## EXERCISE DESCRIPTION
In the listing below, locate the line containing "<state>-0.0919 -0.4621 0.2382" and the line containing "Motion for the". Output both of them and every line between, exactly as written, and nothing more.

## RECORDED INFORMATION
* * * * *

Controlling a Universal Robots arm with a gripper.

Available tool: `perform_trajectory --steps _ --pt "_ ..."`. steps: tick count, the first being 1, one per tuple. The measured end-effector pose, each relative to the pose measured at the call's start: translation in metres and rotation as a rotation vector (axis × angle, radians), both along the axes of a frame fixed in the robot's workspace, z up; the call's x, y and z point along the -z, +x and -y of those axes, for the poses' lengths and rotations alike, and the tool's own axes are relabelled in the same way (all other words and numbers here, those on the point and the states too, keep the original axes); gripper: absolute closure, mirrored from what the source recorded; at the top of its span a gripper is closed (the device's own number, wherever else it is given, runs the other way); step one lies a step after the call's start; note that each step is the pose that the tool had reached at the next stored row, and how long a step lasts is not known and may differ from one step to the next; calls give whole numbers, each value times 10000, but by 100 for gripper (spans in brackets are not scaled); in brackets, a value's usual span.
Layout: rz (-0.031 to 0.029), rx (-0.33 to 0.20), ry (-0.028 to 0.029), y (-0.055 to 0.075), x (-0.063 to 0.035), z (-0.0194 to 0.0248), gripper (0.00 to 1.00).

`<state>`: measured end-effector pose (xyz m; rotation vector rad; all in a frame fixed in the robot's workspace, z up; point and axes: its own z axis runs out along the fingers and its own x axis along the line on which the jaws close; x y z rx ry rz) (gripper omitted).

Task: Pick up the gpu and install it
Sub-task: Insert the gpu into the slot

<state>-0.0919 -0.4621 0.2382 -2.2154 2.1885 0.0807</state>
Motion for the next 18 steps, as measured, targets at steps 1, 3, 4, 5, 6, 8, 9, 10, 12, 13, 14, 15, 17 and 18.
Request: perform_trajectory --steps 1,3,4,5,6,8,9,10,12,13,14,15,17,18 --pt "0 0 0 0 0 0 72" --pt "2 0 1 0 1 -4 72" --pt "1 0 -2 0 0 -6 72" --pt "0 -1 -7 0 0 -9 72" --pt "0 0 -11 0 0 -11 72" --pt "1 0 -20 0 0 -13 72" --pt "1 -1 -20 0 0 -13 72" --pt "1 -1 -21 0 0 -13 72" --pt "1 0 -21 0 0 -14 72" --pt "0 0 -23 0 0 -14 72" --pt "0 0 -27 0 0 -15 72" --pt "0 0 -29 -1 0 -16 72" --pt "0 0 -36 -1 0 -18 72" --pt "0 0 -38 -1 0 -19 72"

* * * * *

## RESPONSE FOR THIS EXERCISE
<state>-0.0919 -0.4621 0.2382 -2.2154 2.1885 0.0807</state>
Motion for the next 18 steps, as measured, targets at steps 1, 3, 4, 5, 6, 8, 9, 10, 12, 13, 14, 15, 17 and 18.

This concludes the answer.